§ **Directions for this task**
Range to reproduce from the entries below: the line with "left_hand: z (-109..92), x", the line with "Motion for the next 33", and every line in between. Give them exactly and give nothing else.

- Opening Delimiter -

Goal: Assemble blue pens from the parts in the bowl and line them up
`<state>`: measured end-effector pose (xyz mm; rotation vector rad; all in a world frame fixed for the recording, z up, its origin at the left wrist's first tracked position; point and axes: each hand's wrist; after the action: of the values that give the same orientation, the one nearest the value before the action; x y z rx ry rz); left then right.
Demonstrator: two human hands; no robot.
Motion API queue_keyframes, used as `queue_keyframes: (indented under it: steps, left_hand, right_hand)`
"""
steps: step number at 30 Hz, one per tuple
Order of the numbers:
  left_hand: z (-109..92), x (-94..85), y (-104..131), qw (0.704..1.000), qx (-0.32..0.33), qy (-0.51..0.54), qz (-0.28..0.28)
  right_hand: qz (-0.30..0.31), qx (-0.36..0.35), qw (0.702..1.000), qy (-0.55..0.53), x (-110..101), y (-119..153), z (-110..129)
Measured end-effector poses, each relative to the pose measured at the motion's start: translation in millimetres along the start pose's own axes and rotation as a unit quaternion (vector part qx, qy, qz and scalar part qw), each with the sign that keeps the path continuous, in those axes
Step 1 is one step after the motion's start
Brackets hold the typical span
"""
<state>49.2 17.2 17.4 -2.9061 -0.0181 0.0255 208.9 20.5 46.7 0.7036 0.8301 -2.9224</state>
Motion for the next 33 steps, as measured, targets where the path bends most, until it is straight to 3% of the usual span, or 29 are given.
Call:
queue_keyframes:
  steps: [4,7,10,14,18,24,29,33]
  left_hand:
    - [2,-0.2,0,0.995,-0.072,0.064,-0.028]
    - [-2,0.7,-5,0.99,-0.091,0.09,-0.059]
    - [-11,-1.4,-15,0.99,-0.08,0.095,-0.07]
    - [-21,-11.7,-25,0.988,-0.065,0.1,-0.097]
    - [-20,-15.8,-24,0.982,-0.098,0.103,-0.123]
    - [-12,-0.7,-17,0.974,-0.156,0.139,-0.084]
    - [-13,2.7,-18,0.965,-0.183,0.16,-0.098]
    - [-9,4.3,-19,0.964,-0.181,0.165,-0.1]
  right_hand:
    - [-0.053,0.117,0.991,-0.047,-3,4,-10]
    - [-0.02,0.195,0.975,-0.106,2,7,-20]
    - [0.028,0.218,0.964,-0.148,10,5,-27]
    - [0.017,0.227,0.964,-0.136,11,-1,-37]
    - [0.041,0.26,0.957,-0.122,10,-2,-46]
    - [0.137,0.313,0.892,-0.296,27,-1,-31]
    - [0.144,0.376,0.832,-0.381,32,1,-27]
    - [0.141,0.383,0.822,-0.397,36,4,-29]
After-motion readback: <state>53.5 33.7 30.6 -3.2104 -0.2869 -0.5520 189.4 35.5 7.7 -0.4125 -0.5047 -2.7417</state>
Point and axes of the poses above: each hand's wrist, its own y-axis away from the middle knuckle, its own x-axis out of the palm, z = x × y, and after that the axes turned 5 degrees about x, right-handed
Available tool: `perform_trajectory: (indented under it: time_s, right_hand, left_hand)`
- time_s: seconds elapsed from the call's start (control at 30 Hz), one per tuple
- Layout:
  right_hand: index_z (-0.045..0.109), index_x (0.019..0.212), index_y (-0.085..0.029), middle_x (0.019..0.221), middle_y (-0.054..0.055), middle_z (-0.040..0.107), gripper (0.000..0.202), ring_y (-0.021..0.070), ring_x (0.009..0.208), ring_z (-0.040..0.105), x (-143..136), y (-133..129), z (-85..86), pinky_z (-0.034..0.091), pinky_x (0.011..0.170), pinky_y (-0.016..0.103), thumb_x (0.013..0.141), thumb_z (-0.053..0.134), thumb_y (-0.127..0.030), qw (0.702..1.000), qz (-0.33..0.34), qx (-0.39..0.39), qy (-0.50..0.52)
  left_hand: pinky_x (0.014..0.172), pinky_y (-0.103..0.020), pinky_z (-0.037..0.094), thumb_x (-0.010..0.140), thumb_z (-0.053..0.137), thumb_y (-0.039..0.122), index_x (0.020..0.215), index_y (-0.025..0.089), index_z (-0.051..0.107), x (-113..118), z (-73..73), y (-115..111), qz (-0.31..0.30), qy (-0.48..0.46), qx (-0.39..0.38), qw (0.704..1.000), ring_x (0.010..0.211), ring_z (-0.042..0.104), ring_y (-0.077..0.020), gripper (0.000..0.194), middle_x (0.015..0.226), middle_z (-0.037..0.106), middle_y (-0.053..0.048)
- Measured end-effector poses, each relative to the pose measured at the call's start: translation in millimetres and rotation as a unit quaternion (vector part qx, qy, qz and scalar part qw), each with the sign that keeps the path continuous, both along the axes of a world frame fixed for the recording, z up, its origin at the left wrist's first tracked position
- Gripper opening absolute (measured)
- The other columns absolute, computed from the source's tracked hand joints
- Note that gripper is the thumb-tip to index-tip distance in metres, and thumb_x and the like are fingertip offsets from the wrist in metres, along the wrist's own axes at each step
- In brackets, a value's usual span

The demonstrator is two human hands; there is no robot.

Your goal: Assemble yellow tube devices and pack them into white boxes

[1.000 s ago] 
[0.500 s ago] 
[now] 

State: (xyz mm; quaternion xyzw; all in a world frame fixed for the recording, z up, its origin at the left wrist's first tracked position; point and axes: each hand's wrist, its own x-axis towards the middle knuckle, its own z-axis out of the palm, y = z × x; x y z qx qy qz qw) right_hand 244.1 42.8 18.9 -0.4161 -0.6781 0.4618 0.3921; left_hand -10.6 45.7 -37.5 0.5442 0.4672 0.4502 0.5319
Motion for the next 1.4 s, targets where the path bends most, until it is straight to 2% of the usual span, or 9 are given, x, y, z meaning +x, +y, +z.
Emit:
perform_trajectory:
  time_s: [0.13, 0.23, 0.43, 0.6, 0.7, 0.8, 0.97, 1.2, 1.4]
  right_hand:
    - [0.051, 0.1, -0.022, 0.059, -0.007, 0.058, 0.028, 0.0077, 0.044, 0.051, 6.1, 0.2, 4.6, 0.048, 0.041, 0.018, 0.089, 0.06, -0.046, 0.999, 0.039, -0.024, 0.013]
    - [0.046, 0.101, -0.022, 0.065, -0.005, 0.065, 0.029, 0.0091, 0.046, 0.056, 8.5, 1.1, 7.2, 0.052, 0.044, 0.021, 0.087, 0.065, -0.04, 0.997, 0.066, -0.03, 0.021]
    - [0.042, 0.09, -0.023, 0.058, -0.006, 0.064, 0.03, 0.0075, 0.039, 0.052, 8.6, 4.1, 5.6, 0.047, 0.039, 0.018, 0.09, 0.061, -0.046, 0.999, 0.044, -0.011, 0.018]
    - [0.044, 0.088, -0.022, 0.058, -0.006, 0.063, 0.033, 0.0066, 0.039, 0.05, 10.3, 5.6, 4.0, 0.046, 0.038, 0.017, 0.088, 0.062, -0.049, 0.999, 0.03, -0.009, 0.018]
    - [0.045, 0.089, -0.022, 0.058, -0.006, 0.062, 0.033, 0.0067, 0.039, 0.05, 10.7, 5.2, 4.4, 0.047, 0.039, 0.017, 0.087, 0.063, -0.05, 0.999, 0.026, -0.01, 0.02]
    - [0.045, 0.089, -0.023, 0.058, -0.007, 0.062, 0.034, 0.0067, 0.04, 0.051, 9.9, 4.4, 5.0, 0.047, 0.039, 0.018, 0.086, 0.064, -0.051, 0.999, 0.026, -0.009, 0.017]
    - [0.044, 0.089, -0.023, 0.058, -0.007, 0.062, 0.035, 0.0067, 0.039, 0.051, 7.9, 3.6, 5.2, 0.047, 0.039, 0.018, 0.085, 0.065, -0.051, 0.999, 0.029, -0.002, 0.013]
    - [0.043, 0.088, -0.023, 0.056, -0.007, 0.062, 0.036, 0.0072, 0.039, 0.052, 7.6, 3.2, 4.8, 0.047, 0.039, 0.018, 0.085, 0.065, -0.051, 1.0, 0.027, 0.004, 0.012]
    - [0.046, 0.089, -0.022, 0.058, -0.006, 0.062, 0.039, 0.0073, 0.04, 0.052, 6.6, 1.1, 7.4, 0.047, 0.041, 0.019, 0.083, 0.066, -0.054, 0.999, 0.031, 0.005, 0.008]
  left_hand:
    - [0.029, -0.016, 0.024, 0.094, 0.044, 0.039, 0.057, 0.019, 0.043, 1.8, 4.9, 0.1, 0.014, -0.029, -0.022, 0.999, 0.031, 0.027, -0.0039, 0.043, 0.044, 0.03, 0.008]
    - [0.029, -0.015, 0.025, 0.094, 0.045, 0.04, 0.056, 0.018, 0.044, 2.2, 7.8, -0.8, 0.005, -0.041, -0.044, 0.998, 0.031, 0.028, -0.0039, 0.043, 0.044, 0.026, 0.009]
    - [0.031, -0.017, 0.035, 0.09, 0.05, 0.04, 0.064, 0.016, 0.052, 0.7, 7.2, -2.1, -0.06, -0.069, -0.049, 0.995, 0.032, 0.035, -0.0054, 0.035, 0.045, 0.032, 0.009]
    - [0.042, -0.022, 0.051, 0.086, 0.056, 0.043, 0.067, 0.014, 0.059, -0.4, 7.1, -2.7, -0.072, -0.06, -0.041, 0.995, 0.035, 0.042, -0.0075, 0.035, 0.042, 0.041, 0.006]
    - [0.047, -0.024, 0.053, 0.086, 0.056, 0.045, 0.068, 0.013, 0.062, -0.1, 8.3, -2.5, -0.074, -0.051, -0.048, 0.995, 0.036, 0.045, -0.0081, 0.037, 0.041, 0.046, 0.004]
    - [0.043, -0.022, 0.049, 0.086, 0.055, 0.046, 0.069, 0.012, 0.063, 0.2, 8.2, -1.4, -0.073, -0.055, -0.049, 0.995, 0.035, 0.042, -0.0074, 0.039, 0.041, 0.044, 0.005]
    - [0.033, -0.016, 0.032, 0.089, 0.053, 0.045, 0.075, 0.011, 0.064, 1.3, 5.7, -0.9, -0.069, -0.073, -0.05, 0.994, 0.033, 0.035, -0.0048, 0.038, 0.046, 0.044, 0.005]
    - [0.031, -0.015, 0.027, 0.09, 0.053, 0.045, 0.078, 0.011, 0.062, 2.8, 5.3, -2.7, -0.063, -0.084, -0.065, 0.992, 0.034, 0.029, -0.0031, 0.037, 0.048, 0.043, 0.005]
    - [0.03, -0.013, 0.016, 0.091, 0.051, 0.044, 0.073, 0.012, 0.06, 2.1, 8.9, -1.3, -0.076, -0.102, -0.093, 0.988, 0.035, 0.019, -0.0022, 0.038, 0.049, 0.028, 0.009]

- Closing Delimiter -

§ **Answer space**
  left_hand: z (-109..92), x (-94..85), y (-104..131), qw (0.704..1.000), qx (-0.32..0.33), qy (-0.51..0.54), qz (-0.28..0.28)
  right_hand: qz (-0.30..0.31), qx (-0.36..0.35), qw (0.702..1.000), qy (-0.55..0.53), x (-110..101), y (-119..153), z (-110..129)
Measured end-effector poses, each relative to the pose measured at the motion's start: translation in millimetres along the start pose's own axes and rotation as a unit quaternion (vector part qx, qy, qz and scalar part qw), each with the sign that keeps the path continuous, in those axes
Step 1 is one step after the motion's start
Brackets hold the typical span
"""
<state>49.2 17.2 17.4 -2.9061 -0.0181 0.0255 208.9 20.5 46.7 0.7036 0.8301 -2.9224</state>
Motion for the next 33 steps, as measured, targets where the path bends most, until it is straight to 3% of the usual span, or 29 are given.

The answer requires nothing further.